A year later, as a result of their lobbying, the 1902 Midwives Act for England and Wales entered the statute books. The Act regulated the training of midwives and also outlawed untrained women practising as midwives. At first, to register, a midwife needed to have practised for a year and to provide a written testimonial to substantiate her good character. For a few years, handwomen could get around this act and continue to work as long as they did not call themselves midwives, but this loophole was closed in 1910.
By the 1930s, midwifery required a two-year training course or a year’s additional training for qualified nurses. While there were lectures and much learning-by-rote, most of the training was on-the-job, resembling the apprenticeships of previous centuries.
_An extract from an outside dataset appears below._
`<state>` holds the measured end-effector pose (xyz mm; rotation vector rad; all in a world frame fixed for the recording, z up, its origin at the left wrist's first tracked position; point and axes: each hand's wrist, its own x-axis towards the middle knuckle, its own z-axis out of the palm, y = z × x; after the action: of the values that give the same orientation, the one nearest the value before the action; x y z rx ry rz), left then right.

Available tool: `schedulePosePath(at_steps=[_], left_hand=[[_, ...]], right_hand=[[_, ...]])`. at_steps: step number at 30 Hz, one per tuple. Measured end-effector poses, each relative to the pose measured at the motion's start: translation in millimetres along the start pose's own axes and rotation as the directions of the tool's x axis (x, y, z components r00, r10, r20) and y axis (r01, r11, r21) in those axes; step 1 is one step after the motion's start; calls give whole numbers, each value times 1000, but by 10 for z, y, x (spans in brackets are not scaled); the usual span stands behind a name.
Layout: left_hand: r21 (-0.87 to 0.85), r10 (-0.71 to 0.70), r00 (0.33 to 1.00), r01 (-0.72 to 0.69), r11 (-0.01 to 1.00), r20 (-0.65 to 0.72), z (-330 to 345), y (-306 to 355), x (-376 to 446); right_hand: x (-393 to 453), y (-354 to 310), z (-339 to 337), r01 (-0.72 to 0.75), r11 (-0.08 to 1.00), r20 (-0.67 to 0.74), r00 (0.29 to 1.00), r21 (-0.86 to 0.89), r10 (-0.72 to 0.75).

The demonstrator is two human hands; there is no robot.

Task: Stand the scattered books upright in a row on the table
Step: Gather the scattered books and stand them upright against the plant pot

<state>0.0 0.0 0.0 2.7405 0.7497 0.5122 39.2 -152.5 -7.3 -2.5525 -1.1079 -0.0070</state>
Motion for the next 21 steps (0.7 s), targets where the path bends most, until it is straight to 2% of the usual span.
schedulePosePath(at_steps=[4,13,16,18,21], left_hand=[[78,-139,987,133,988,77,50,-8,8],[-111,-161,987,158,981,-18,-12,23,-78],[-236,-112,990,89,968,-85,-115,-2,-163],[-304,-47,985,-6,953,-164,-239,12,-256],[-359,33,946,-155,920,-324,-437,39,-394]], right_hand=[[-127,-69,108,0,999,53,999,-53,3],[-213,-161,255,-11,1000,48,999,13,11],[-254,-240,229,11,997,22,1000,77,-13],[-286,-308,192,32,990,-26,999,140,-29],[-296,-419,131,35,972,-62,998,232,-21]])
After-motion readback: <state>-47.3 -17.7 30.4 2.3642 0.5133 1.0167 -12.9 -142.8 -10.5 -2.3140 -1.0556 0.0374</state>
A completed casebook took the place of the testimonials. Former midwife Christine Fillingham recalls that much of her training, which began in 1957, was practical. As formal qualifications were not a prerequisite, Christine was one of only three in her intake of 20 to possess O-levels. During her training, she realised that most of her instructors were the widows of World War Two veterans.
The Midwives Institute was renamed once more in 1941 as the College of Midwives, before gaining its modern identity as the Royal College of Midwives in 1947. Thirty years later, the RCM became a union, with a trust set up to continue the professional educational side of its work.
‘Man-midwives’
From the late 17th century into the 19th century, men began to specialise in midwifery. Known as man-midwives, or later accoucheurs, they caused a lot of bad feeling amongst midwives, who felt their traditional role was being encroached upon. The term ‘man-midwife’ appeared in print from the early 17th century. Man-midwives were often medically trained or practising in other areas, such as surgeons.
Midwives were legally registered professionals from 1902, but the legislation that brought this in did not mention men, so technically men could have also registered. However, the 1951 Midwives Act, designed to bring all the various laws surrounding midwifery together, formally excluded men from the profession. An exemption from the 1970s Sex Discrimination Act later upheld this rule.
The same concerns that Sarah Stone raised in the 18th century about men taking over women’s jobs were repeated in the 1950s. In 1958, trainee midwife Christine Fillingham’s superintendent tutor cautioned her pupils not to join in the national agitation taking place for pay rises for nurses, warning them that male midwives wouldn’t “take time out for babies”. Men only won the right to train as midwives in 1983. In 2014, just over 100 men were employed in this capacity in the NHS.
Today, there are over 30,000 midwives working in the NHS, while many others practice as independent midwives or work in the private sector.